Она ждет, что последует за этим.
— Отсутствие убеждений — это возможность удовлетворения любой прихоти, переход от одной крайности к другой, это признак праздности, это само праздное существование, — продолжает женщина. — Большинству из нас приходится выбирать. Только легкие души парят в воздухе. — Она наклоняется ближе. — Что касается легких душ, то разрешите дать вам совет. Может, они и говорят, что требуют убеждений, но на практике удовлетворяются показным энтузиазмом. Изобразите энтузиазм, и они вас пропустят.

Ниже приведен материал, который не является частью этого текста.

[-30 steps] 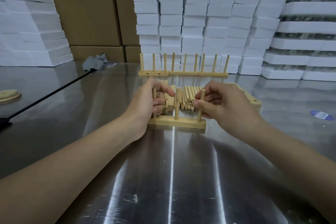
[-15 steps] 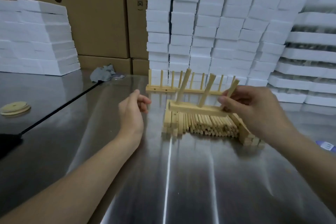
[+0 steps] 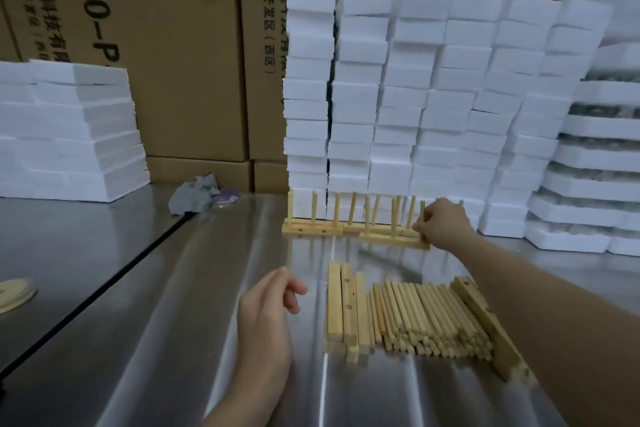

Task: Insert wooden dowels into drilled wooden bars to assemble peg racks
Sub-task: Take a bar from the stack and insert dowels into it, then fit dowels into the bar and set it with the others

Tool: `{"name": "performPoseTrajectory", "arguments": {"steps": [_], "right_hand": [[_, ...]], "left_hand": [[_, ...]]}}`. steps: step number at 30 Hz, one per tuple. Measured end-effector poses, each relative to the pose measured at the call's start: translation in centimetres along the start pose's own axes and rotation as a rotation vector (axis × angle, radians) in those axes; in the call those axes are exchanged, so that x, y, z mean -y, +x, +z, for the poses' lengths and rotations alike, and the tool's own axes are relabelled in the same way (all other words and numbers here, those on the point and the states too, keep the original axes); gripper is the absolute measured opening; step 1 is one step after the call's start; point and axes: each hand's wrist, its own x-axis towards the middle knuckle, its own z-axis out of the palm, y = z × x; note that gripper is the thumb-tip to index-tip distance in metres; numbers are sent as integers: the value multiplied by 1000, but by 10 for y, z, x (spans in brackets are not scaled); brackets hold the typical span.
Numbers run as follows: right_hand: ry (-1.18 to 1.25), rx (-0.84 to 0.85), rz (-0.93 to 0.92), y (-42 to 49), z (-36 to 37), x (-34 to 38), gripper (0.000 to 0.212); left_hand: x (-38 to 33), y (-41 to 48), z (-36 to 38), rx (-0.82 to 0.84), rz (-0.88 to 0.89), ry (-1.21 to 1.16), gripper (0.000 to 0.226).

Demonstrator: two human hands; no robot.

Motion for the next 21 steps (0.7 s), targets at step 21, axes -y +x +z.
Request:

— Энтузиазм? — повторяет она. — Энтузиазм — это темная лошадка. Я бы считала, что энтузиазм уводит человека от света, а не ведет к нему. Но вы считаете, в этом городе вполне сойдет энтузиазм? Спасибо, что сообщили мне.
В ее тоне звучит насмешка, но ее соседка не обижается. Напротив, она поудобнее устраивается на стуле и слегка кивает, чуть улыбаясь, словно приглашая задать вопрос, который напрашивается сам собой.
— Скажите, сколько нас проходит? Выдерживает испытание… проходит в ворота?
Женщина смеется тихим смехом, необыкновенно притягательным. Где она видела ее раньше? Почему, чтобы вспомнить, нужно прикладывать такое усилие — как будто пробираешься ощупью в тумане?
— Через какие именно ворота? — говорит женщина. — Вы полагаете, есть только одни ворота? — Ее сотрясает смех. Она хохочет долго, с наслаждением, так, что колышутся ее большие груди. — Вы курите? — спрашивает она. — Нет? Вы разрешите?
Она достает из золотого портсигара сигарету, зажигает спичку, пускает дым. У нее крепкая, широкая рука, рука крестьянки. Однако ногти чистые и тщательно отполированные. Кто она? „Только легкие души парят в воздухе“ — звучит как цитата.
— Кто знает, во что мы верим по-настоящему, — говорит женщина. — Это здесь, сокрыто в нашем сердце. — Она легонько ударяет себя по груди. — Сокрыто даже от нас самих. Правлению нужны не убеждения. Вполне достаточно их следствия, следствия убеждений. Покажите им, что вы умеете чувствовать, и они удовлетворятся этим.
— Что вы имеете в виду под словом „правление“?
— Собрание экзаменаторов. Мы называем их правлением. А себя — певчими птичками. Мы поем для правления, для их удовольствия.
— Я не даю представлений, — говорит она. — Я не затейник. — Дым от сигареты плывет ей в лицо, она отгоняет его рукой. — Я не могу изобразить то, что вы называете энтузиазмом, если не чувствую его. Не могу включать и выключать его. Если ваше правление этого не понимает… — Она пожимает плечами. Она хотела было сказать про свой билет, чтобы ей вернули его. Но в такой ситуации это прозвучит слишком высокопарно, слишком литературно.
Женщина гасит сигарету
— Я должна идти, — говорит она. — Мне нужно сделать покупки.
Какого рода покупки, она не говорит. Но ее, Элизабет Костелло (имена здесь стираются — пусть, но ее имя не сотрется, ничуть), поражает, какой пассивной она стала, какой нелюбопытной. Она бы тоже хотела сделать кое-какие покупки. Ей нужен крем от солнца, свое собственное мыло, а не то грубое карболовое мыло, что лежит в умывальной комнате; да и пишущая машинка не помешала бы. И все же она не делает даже малейшей попытки узнать о том, где можно все это купить.